How U.S. Water Infrastructure Works
According to the Council on Foreign Relations, the U.S. water system is a sprawling, complex series of networks with the mission of providing safe, reliable, and cheap drinking water to hundreds of millions of people. It is also tasked with managing wastewater and contributing to hydropower, agricultural irrigation, flood control, and industries such as oil, gas, and mining.
This network is under stress from growing populations, aging infrastructure, extreme weather patterns, and regulatory failures. While authorities struggle with public-health hazards, water utilities face budget squeezes, rising consumer costs, and unmet investment needs. Western states wrangle over water rights as drought and overuse deplete their rivers, reservoirs, and aquifers. Meanwhile, debate continues over the proper role of the federal government in regulating, and funding, the nation’s water infrastructure—with access to water for drinking, as well as growing food and myriad other forms of commerce, at stake.
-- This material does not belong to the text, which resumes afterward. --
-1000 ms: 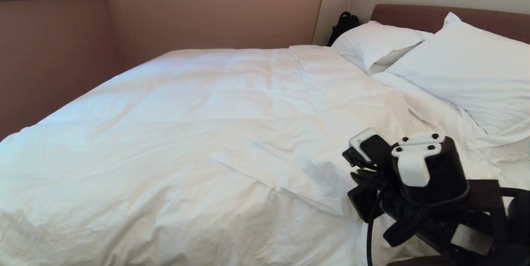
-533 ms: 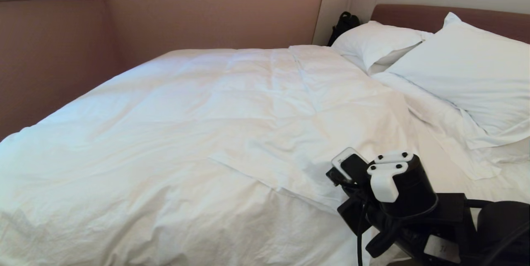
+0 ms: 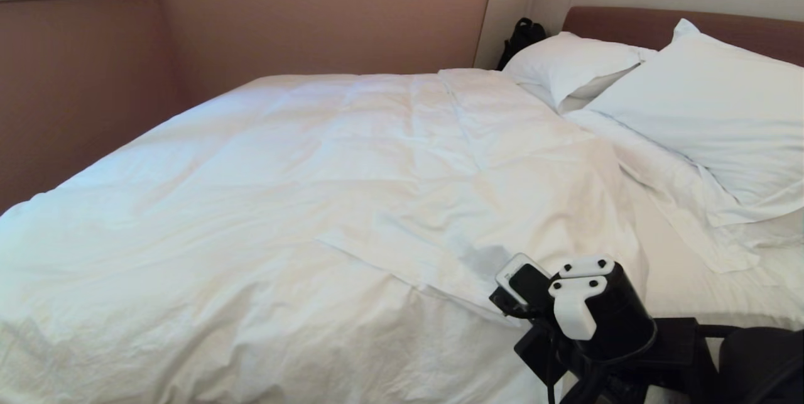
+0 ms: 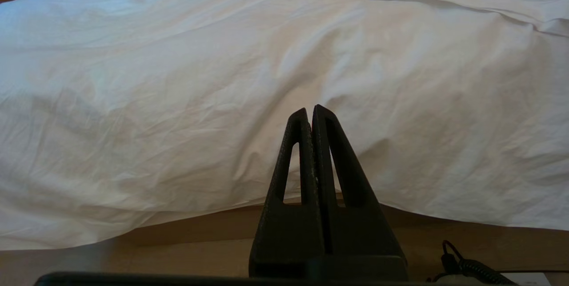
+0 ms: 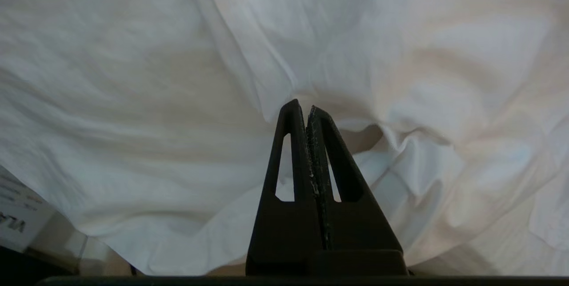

What role does water play in the U.S. economy?
Water access is central to every aspect of the U.S. economy. Power generation requires massive amounts of water for cooling purposes, as do the technology and manufacturing sectors; however, much of this water is returned to its source. Agriculture, especially crops and livestock, rely on large quantities of water, as do extractive industries such as mining, refining, and fracking. A 2020 study by water utilities, engineers, and advocacy groups estimated [PDF] that making all the needed investments in U.S. water infrastructure would add $4.5 trillion and eight hundred thousand jobs to the U.S. economy by 2039.
U.S. per capita water consumption is among the highest in the world, amounting to more than twice that of other industrialized nations such as Germany, Japan, and the United Kingdom.
According to U.S. Geological Survey (USGS) calculations [PDF] for 2015, the most recent year for which it compiled data, power generation was the biggest drain on U.S. water bodies, accounting for 41 percent of withdrawals, although nearly all that water was recycled and thus not “consumed.” The next largest use, irrigation, made up around 37 percent of withdrawals, but it consumed—through evaporation or other loss—nearly seventeen times as much water as power generation. Public consumption made up 12 percent, while mining and industry composed another 6 percent.
States whose economies are particularly tied to agriculture depend even more heavily on reliable water supplies, making them particularly susceptible to drought. California, the country’s largest food producer, uses about three-quarters of its freshwater for agricultural purposes. Severe drought cost the state nearly twenty thousand jobs and over $3 billion in economic losses between 2020 and 2022, the driest three-year period in California history.